China / Society

Music therapy hits right note with many Chinese

By Huang Zhiling (China Daily) Updated: 2015-10-01 07:15

Music therapy hits right note with many Chinese

Music therapist Wang Lujie (second from left) and her colleagues are on their way to a session in Chengdu, Sichuan province. YU PING/CHINA DAILY

A government program is seen as helping lonely elderly and children in need, Huang Zhiling reports in Chengdu, Sichuan province

Nearly a dozen elderly men and women sat in a circle shaking maracas and beating bongo drums while three young women musicians hummed a song. After the song had ended, one of the older women asked guitarist Wang Weijia to create a song about a grandmother and her granddaughter.

Having thought for while, Wang came up with a song about how a grandmother bought paper and a painting brush for her granddaughter to make an artwork.

The men and women in their 60s and 70s applauded in appreciation of Wang's wit.

The scene was from a hall of the Yulin Donglu Neighborhood Committee in Chengdu in Southwest China's Sichuan province, where people gathered last month for a music therapy session offered by the Yueling Center for the Development of Philanthropy, a rare organization in the area that specializing in such therapies. The center was set up two years ago by Wang Lujie, a 31-year-old teacher from Sichuan Conservatory of Music.

A native of the province's Dazhou city, Wang Lujie started to play the piano at age 5, and studied the instrument in Sichuan Normal University from where she graduated in 2006. At the time, Beijing's Central Conservatory of Music began to recruit postgraduate candidates for their music therapy courses.

"When I was a sophomore, I had a rare disease in my right arm which would be detrimental to my career as a pianist," Wang Lujie told China Daily at the Chengdu event. "So, I applied to Central Conservatory of Music and became a candidate for their music therapy program."

Before she got her master's degree, Wang Lujie had served as a volunteer for a month in the aftermath of a devastating earthquake in Sichuan's Wenchuan county in 2008. She and her classmates from the central conservatory tried to offer some relief with their music classes to young children at camps for the victims.

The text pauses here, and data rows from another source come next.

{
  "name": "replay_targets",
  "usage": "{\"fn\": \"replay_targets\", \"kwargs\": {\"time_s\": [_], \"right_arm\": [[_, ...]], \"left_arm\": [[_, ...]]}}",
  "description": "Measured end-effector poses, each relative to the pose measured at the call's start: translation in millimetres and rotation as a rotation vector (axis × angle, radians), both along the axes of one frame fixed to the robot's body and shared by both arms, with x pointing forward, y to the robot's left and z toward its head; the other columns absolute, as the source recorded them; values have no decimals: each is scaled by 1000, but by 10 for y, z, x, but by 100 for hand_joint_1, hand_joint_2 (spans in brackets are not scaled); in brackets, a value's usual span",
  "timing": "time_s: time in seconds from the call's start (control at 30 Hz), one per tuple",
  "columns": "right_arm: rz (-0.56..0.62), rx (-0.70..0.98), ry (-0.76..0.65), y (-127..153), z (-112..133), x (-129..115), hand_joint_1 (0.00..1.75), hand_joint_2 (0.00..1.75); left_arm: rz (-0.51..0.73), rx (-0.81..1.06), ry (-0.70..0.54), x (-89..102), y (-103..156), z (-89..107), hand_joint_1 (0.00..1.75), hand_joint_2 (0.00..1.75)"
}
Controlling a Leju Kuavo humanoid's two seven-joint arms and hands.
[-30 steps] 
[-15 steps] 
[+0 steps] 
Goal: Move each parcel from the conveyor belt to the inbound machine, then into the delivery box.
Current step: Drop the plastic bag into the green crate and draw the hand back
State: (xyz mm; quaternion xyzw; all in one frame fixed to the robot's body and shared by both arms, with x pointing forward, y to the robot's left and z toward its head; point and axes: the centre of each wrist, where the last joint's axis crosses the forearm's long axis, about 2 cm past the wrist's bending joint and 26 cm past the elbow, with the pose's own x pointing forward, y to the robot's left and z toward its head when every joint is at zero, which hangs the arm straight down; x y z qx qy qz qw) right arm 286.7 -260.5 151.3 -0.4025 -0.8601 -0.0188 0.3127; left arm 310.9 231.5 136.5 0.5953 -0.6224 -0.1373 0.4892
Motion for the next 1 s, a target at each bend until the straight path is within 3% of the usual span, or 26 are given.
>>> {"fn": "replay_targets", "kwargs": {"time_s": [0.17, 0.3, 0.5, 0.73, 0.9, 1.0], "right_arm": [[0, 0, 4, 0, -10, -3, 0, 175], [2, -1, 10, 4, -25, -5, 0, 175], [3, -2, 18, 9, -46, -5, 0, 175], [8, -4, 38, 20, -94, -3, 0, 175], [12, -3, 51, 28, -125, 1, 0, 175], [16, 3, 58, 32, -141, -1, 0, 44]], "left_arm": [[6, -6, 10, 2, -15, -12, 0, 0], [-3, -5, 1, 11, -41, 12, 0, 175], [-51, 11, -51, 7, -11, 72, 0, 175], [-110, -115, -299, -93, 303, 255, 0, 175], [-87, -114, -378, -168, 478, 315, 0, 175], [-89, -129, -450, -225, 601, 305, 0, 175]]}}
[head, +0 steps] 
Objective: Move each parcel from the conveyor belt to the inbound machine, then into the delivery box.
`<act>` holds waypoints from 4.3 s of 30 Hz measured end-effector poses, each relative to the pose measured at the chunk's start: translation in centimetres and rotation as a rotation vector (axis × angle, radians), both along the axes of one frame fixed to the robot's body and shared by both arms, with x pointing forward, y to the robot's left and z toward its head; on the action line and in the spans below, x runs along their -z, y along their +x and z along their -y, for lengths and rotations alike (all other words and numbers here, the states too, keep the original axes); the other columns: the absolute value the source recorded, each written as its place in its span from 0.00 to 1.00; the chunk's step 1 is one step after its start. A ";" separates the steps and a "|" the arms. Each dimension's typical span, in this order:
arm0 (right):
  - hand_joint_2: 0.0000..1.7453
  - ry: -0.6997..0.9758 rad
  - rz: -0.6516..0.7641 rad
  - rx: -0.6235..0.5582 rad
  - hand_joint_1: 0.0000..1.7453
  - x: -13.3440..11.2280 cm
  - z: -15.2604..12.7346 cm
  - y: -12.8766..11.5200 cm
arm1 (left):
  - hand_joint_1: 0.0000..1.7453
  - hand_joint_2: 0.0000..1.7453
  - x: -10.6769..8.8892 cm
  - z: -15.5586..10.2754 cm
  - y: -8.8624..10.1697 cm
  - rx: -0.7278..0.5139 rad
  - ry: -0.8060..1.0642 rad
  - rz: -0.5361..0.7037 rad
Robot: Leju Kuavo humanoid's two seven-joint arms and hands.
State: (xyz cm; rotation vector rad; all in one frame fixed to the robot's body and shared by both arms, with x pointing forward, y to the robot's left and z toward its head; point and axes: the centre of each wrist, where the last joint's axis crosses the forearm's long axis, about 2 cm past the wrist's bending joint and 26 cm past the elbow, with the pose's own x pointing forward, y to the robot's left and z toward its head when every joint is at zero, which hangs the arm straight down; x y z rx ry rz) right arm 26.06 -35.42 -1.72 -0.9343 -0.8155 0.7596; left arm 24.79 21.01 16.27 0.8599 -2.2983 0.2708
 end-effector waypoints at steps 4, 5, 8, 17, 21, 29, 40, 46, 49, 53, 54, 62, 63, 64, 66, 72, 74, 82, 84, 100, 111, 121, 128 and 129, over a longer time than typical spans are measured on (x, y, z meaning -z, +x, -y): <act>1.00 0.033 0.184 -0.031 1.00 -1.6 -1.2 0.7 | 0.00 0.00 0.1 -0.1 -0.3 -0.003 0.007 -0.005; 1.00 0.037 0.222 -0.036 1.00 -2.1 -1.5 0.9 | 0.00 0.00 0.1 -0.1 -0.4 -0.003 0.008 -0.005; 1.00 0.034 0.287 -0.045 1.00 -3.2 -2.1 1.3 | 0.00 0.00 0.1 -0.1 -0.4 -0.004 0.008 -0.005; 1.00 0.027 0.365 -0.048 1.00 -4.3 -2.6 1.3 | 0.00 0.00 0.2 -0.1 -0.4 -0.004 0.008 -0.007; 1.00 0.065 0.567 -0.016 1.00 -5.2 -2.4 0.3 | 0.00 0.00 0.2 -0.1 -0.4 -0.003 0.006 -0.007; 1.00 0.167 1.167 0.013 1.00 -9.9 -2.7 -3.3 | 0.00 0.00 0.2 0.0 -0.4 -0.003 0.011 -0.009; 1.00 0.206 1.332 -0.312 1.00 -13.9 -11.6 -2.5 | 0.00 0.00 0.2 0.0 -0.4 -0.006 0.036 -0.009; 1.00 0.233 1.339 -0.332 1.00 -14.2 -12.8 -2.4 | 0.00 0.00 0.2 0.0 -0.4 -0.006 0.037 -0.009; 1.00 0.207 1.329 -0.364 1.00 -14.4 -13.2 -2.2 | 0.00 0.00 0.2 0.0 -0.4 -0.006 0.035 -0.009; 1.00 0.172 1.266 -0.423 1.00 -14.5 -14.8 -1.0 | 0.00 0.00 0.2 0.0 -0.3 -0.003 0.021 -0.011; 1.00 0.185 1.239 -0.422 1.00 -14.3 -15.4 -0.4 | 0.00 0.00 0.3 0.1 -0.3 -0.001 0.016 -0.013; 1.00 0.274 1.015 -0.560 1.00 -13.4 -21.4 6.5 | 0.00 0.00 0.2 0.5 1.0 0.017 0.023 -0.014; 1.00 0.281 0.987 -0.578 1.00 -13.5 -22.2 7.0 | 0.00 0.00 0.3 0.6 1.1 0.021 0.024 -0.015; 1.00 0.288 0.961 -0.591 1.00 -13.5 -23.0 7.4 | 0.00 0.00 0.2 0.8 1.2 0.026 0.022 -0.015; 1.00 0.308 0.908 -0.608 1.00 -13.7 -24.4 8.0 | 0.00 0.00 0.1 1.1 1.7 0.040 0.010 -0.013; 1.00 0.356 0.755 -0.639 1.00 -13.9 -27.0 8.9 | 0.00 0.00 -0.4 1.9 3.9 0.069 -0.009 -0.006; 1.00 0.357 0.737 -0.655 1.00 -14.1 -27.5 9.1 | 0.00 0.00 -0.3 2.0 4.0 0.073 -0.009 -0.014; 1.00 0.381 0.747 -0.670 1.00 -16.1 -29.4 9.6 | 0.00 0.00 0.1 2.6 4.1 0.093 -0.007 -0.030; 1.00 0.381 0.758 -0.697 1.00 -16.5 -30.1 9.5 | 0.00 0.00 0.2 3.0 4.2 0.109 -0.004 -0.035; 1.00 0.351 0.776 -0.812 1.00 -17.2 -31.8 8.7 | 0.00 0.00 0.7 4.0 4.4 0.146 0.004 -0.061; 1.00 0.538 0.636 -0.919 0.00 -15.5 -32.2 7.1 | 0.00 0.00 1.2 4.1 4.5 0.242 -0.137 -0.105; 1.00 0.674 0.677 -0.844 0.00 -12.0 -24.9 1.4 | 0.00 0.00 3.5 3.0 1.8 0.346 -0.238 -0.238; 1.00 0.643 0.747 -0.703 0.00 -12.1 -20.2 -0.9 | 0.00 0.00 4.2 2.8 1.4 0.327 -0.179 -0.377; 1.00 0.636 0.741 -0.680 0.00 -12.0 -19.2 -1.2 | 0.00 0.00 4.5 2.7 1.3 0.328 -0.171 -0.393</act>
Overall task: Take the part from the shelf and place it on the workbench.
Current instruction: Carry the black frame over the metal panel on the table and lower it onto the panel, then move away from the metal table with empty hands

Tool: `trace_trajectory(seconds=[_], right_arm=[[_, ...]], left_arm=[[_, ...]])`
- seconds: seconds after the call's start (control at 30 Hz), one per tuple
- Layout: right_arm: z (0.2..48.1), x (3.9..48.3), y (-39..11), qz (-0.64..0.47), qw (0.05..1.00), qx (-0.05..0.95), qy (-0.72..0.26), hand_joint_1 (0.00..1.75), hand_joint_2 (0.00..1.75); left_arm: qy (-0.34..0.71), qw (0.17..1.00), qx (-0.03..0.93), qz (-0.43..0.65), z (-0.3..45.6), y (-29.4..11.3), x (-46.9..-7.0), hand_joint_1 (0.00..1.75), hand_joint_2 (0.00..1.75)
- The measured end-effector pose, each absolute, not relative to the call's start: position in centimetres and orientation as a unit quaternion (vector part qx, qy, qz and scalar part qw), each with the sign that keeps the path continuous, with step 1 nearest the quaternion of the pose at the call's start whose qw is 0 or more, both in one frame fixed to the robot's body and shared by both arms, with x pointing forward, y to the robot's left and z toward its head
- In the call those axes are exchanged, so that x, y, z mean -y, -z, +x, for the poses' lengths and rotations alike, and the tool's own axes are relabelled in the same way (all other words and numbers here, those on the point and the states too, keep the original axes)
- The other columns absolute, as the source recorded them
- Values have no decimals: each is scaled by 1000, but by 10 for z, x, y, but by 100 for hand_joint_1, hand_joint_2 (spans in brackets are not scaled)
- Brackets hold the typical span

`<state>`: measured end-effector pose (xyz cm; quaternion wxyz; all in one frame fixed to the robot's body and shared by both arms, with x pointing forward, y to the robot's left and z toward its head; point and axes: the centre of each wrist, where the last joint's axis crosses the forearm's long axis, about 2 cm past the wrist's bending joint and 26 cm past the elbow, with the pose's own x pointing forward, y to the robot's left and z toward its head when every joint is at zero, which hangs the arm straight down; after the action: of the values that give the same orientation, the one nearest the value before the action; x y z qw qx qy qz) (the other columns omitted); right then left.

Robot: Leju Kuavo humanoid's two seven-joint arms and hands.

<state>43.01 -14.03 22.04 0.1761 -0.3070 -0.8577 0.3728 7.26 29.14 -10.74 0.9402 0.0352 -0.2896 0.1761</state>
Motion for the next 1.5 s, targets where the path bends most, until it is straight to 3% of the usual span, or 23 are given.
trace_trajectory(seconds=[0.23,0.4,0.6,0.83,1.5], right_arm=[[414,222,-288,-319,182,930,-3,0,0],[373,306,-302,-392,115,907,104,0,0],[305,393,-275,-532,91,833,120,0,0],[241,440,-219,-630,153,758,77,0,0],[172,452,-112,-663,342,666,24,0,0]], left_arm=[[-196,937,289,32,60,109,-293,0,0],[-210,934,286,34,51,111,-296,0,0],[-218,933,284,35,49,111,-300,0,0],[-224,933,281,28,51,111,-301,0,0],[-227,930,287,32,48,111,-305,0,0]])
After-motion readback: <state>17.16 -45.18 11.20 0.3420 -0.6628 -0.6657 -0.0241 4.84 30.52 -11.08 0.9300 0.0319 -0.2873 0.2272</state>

She recalled a particular 6-year-old boy whose mother had died in the quake. And while the traumatized child wouldn't speak with other people until after two months of the quake, he liked attending the classes. When he became familiar with Wang Lujie, he cried aloud one day, finally narrating the story of his mother's death. "Having talked about the incident, he may have felt better," Wang Lujie said.

After working in Sichuan Conservatory of Music, she offered free music therapy for three years to youngsters staying at Chengdu Center for the Protection of Minors, a facility under the city administration. Music therapy means more than just singing or playing music. It is multidisciplinary and involves music and psychology, with teachers and psychologists often using songs and music as topics for conversations with students or patients.

Wang Lujie met a teenager at the center who couldn't get along with his mother and left home. While discussing his favorite music, Wang Lujie discovered his favorite song was one in praise of mothers, although his own mother was "strict" with him. She told him that his mother must have undergone hardships while raising him. This made him see his mother in a different light and he returned home, assisted by center officials.

Wang Lujie and her colleagues have also noticed that a few autistic children could remember cellphone numbers of their respective mothers and their own birthdays by using songs.

The Yulin Donglu community in Chengdu is home to 1,100 people, of whom more than 100 are too old to live alone. "The old people did not mingle with others. Thanks to the music therapy once a week, many are able to socialize now," said Yang Jinhui, a community official.

She cited the example of Zeng Fanhui, an 80-year-old pensioner who lives alone because his son and three daughters are not in the city, and he fails to communicate with his neighbors. "He is happy due to exchanges with others during the therapy session," Yang said.

According to Gao Tian, a professor at Central Conservatory of Music, the field of music therapy opened up for research in the United States in the 1940s. It started to become relevant in China in 1997.

He said he hoped the government-backed therapy model in Chengdu is introduced in other parts of the country as well.